En 1989, alors que le prestigieux Prix américain Albert Lasker, en recherche clinique, présenté comme l’antichambre du Prix Nobel[7], vint récompenser les travaux de Emile-Etienne Baulieu, la revue Science mettait en couverture la pilule « RU 486 » avec un immense point d’interrogation sur fond de manifestations[8]. Pourtant, la découverte laissait entrevoir d’autres applications majeures pour le traitement de certaines tumeurs, ou encore lors d’accouchements difficiles pour limiter le recours à la césarienne.

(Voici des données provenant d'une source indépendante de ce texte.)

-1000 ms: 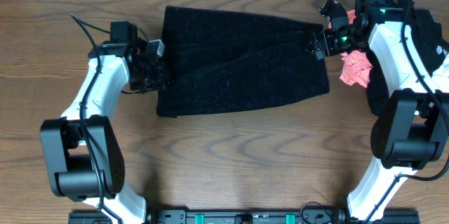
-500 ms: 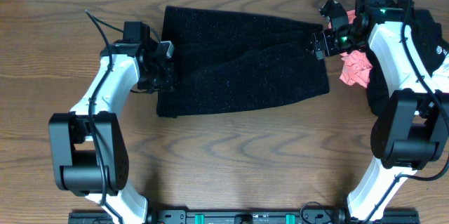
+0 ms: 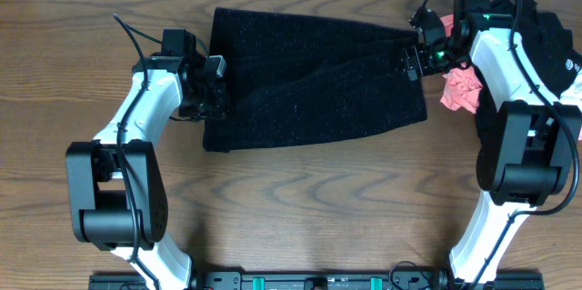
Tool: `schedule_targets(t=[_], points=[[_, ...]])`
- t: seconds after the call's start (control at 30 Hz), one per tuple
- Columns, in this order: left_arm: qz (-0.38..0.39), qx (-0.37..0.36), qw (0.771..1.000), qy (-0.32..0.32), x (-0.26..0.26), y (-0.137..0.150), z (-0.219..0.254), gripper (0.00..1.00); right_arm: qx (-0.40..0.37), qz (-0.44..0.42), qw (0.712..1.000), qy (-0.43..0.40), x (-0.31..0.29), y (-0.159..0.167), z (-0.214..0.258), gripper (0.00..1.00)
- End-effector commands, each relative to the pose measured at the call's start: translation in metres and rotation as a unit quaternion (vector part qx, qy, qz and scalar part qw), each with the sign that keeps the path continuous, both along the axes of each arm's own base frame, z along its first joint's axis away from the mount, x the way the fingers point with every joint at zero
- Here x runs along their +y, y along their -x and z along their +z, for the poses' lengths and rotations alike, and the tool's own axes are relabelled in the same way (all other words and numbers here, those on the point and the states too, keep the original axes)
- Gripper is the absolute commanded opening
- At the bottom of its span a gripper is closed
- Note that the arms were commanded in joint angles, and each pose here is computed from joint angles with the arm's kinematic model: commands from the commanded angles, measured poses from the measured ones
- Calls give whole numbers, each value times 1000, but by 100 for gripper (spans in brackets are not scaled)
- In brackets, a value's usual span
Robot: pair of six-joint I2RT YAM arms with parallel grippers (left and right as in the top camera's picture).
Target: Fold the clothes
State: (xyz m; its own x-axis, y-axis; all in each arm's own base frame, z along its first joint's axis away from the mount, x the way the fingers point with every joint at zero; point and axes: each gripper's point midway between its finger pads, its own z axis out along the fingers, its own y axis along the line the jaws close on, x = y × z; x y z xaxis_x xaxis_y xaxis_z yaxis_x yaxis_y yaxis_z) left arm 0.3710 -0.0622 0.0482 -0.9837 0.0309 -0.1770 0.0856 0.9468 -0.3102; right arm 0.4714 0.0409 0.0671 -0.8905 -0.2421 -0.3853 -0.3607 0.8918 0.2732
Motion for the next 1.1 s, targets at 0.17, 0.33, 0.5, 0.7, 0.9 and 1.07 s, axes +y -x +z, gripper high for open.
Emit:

La carrière d’Étienne Émile Baulieu s’étend aussi à l’administration de la recherche et à la politique scientifique, avec des fonctions à la Fondation pour la Recherche Médicale, ou encore comme président du conseil scientifique de l’Inserm entre 1975 et 1979.

Entre 1993 et 1997, Professeur au Collège de France, il occupa la chaire “Fondements et principes de la reproduction humaine” de 1993 à 1997.

A partir de 1997, il dirigea une équipe de recherche principalement orientée sur les maladies neurodégénératives dans le cadre de l’Unité́ INSERM 1195 (Paris-Sud). La découverte de la protéine FKBP52 par son équipe, chez des modèles animaux, a ainsi confirmé sa capacité à réguler les anomalies de la protéine Tau impliquées dans la maladie d’Alzheimer.

Par ses recherches et ses publications, Emile-Etienne Baulieu s’est imposé comme un fervent défenseur de sa discipline : l’endocrinologie. Il situe sa discipline et ses recherches comme un pont allant de l’intime des individus aux enjeux de sociétés sur la reproduction dans les années 1960, sur la longévité dans les années 1990 (traitement de compensation hormonale après la ménopause, travaux sur la DHEA pour entraver les effets du vieillissement, le déclin cérébral et musculaire, longévité croissante)[9].

Etienne-Emile Baulieu mène aussi une œuvre importante de communication scientifique à destination des sphères publiques, comme en témoignent les derniers entretiens dans Le Monde[10].

[1] Sciences&Santé, n°29, 2016

[2] EE Baulieu, Avant-propos, Génération Pilule.

[3] le précurseur des hormones sexuelles et dont le taux décroît avec l’âge.

[4] « métabolisme moléculaire et la physiopathologie des stéroïdes » de 1963 à 1997 à l’hôpital de Bicêtre (Val-de-Marne)

[5] Archives Inserm, Baulieu dossier de presse

[6] En France, il faut l’intervention du politique pour que Roussel-Uclaf détenteur du brevet produise effectivement le RU 486 et le mette à disposition, en dépit des menaces reçues de la part des mouvements anti-avortement.

[7] La Recherche, n°216, déc. 1989

[8] Science, voir aussi EE Baulieu, « in the eye of storm »

[9] Recherche&Santé, magazine de FRM, n°74, avril 1998

[10] Le Monde, entretien, 9 mai 2023.